As perceived by Peter Steidlmayer, trading opportunity is predicated upon
the fact that -- under the prevailing market conditions -- the current price
can diverge from value. Having identified the value area, one can take
advantage of a divergence of price and value, since either a divergent price
will move back to value, or value will move to the current price. That is,
the key to market opportunity is knowing when current price diverges from
value, and correctly judging whether price will move to value, or value to
price.
CTI
Code, Contract Volume, Tick Volume, and TPO Count
The CBOT and CME stratify market
participants into four categories that are designated by customer
trade indicator (i.e., "CTI") codes.
CTI1 designates local floor traders,
day-time-frame traders
CTI2 designates commercial clearing
members, other-time-frame traders
CTI3 designates clearing members
filling orders for other members or for non-clearing commercial traders, and
CTI4 designates clearing members
filling orders for the public, or for any other type of customer.
Market profile considers CTI1 participants to be day-time-frame traders, and
CTI2 participants to be other-time-frame traders. It is recognized, however,
that day-time-frame traders sometime conduct CTI2 business, and that
other-time-frame traders sometime conduct CTI1 business.
In the chart below, a cursor is positioned at 5762. The following
information is displayed in the window that appears below the graphic: 1)
VAH, the high tick of the volume value area, 2) VAL, the low tick of the
volume value area, 3) VOL, the contract volume in value, 4) CTI2, the
percent of contract volume conducted by commercial clearing members in
value, and 5) TPO, the time/price opportunity count.

Calculation of the first four of
these items requires contract volume at each tick. The CBOT releases such
data hourly during the day trading session, as well as at approximately
17:00 and 20:00 hours Central Time. The CME releases such data prior to the
open of the day session. At some time in the future, such data will be
available in real-time.
Additionally, on-the-minute tick volume is available for all markets: it is
the distribution of the frequency at which a market trades at each tick. In
the case of markets for which contract volume is not available, tick volume
may be used with caution as a proxy; Figure 25 compares CBOT volume with
tick volume.
The highest time-price tick is the tick at which trading occurred during the
most 1/2-hour periods; in that sense, it is the fairest price of the trading
session. The time/price opportunity count (hereinafter, "TPO count") is
concerned with the participation of other-time-frame traders in value, and
reflects their willingness to buy at a higher price, or to sell at a lower
price; the TPO count in Figure 30 is 18-over-34. The TPO count is defined as
the number of TPO's above and below the highest time-price tick nearest the
center of the day's price range, excluding single-print ticks at the top
and/or bottom of the graphic.
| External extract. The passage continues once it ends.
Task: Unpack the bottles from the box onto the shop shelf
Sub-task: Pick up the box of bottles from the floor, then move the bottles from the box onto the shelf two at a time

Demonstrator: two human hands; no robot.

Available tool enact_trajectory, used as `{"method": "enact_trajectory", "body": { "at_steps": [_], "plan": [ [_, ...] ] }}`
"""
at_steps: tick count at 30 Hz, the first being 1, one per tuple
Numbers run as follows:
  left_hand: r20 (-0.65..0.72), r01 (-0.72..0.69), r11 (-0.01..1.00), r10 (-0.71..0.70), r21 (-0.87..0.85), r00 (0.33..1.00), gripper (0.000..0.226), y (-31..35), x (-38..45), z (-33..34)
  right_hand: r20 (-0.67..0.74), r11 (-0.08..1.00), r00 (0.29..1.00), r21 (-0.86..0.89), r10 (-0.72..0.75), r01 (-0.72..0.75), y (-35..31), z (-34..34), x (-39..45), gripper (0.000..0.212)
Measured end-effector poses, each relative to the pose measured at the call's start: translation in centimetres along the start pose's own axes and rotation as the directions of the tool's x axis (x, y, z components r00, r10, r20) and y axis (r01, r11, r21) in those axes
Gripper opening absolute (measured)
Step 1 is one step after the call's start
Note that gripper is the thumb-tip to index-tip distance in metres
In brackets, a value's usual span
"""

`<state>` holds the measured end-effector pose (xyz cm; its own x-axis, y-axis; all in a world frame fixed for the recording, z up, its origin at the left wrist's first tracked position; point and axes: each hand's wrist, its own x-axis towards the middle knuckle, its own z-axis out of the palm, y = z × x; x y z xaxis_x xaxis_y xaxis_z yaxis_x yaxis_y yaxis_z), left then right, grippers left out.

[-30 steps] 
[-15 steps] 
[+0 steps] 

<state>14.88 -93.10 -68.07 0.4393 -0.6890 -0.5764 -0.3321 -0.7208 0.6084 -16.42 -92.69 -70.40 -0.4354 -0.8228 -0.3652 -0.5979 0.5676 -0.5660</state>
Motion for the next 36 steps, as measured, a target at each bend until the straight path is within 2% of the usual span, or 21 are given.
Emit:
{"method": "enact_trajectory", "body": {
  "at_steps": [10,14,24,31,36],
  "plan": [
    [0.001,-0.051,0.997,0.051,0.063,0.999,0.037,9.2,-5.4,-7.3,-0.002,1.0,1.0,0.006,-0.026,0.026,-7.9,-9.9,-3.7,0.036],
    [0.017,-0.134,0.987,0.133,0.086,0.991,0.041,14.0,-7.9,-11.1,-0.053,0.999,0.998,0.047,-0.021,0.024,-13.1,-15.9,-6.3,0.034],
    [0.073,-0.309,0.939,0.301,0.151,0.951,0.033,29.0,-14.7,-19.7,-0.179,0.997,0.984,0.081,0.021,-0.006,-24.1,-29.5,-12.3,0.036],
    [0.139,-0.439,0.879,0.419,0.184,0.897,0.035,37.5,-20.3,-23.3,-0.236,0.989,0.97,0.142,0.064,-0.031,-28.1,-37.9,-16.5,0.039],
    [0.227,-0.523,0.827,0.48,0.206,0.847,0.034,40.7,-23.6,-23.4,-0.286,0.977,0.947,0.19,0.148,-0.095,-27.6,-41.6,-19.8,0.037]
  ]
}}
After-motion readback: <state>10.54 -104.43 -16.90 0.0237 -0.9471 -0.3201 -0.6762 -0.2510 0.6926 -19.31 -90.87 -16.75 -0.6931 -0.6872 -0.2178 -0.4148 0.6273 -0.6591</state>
On the one hand, an evenly-balanced TPO count
suggests that there is no willingness to accept a divergent price. On the
other hand, an imbalance in value, as reflected by the TPO count, suggests
that price will move. Therefore,
it is important to watch for any small incremental change in the value area
because this change can indicate the willingness of traders to buy or sell
at a higher or lower price. The market is more vulnerable to volatility when
there is less volume to give stability. Consequently, the market has a
tendency to accept a divergent price on the short side of the
distribution...the side with less volume (Chicago Board of Trade, CBOT
Market Profile , Chicago, IL, 1984, page 51).
As depicted in Figure 30, an unbalanced TPO count above the highest
time-price tick indicates a propensity of other-time-frame traders to accept
a divergent price above this level, if price were to probe there; that is,
since other-time-frame traders have exhibited a greater willingness to buy
than to sell, they may be willing to buy at a higher price. Similarly, an
unbalanced TPO count below the highest time-price tick suggests a
willingness to sell at a lower price.